● EXERCISE BRIEF
Your task is to write out exactly the lines of the listing below, from the first down to the line that holds "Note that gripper".

● GIVEN MATERIAL
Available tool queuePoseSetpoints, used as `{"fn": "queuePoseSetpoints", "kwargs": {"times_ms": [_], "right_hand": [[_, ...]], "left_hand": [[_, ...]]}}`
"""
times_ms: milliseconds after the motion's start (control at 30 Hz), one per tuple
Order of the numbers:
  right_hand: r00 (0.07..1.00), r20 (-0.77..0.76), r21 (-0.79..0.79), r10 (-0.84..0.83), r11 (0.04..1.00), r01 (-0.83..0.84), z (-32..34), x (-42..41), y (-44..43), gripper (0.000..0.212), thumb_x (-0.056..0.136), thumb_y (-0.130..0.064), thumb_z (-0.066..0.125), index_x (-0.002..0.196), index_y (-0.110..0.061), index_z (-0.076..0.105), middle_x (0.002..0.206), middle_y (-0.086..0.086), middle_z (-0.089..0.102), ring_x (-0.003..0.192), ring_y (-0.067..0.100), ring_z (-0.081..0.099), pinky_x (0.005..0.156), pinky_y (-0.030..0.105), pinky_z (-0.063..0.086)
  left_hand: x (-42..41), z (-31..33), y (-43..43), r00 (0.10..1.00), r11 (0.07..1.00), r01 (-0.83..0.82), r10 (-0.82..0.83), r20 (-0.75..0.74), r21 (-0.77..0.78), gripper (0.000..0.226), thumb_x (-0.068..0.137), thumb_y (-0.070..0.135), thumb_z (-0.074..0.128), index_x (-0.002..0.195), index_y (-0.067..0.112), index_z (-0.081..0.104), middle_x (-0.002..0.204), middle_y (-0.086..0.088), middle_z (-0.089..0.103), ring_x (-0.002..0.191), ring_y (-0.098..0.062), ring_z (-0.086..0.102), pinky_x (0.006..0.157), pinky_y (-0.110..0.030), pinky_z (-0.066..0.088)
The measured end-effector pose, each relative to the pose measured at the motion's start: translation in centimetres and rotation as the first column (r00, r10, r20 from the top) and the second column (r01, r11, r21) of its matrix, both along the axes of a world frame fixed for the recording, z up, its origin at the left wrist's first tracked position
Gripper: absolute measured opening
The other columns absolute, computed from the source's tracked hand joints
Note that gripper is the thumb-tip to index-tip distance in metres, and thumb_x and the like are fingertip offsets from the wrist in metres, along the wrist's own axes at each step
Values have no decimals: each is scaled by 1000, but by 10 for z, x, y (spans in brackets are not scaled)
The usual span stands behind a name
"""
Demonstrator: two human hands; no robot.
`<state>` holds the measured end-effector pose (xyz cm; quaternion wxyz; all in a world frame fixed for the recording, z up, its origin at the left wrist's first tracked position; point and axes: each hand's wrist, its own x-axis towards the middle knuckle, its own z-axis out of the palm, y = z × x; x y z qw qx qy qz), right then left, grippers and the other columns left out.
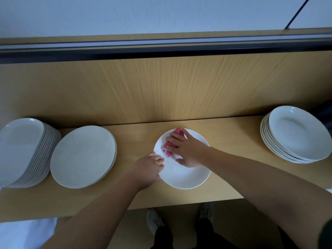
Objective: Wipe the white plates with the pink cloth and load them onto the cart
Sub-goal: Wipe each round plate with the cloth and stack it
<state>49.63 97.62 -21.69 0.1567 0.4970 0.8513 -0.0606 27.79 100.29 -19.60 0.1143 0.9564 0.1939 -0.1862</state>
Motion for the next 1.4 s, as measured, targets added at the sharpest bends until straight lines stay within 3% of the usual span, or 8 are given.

● REPLY
Available tool queuePoseSetpoints, used as `{"fn": "queuePoseSetpoints", "kwargs": {"times_ms": [_], "right_hand": [[_, ...]], "left_hand": [[_, ...]]}}`
"""
times_ms: milliseconds after the motion's start (control at 30 Hz), one per tuple
Order of the numbers:
  right_hand: r00 (0.07..1.00), r20 (-0.77..0.76), r21 (-0.79..0.79), r10 (-0.84..0.83), r11 (0.04..1.00), r01 (-0.83..0.84), z (-32..34), x (-42..41), y (-44..43), gripper (0.000..0.212), thumb_x (-0.056..0.136), thumb_y (-0.130..0.064), thumb_z (-0.066..0.125), index_x (-0.002..0.196), index_y (-0.110..0.061), index_z (-0.076..0.105), middle_x (0.002..0.206), middle_y (-0.086..0.086), middle_z (-0.089..0.102), ring_x (-0.003..0.192), ring_y (-0.067..0.100), ring_z (-0.081..0.099), pinky_x (0.005..0.156), pinky_y (-0.030..0.105), pinky_z (-0.063..0.086)
  left_hand: x (-42..41), z (-31..33), y (-43..43), r00 (0.10..1.00), r11 (0.07..1.00), r01 (-0.83..0.82), r10 (-0.82..0.83), r20 (-0.75..0.74), r21 (-0.77..0.78), gripper (0.000..0.226), thumb_x (-0.068..0.137), thumb_y (-0.070..0.135), thumb_z (-0.074..0.128), index_x (-0.002..0.195), index_y (-0.067..0.112), index_z (-0.081..0.104), middle_x (-0.002..0.204), middle_y (-0.086..0.088), middle_z (-0.089..0.103), ring_x (-0.002..0.191), ring_y (-0.098..0.062), ring_z (-0.086..0.102), pinky_x (0.006..0.157), pinky_y (-0.110..0.030), pinky_z (-0.066..0.088)
The measured end-effector pose, each relative to the pose measured at the motion's start: translation in centimetres and rotation as the first column (r00, r10, r20 from the top) and the second column (r01, r11, r21) of its matrix, both along the axes of a world frame fixed for the recording, z up, its origin at the left wrist's first tracked position
Gripper: absolute measured opening
The other columns absolute, computed from the source's tracked hand joints
Note that gripper is the thumb-tip to index-tip distance in metres, and thumb_x and the like are fingertip offsets from the wrist in metres, along the wrist's own axes at each step

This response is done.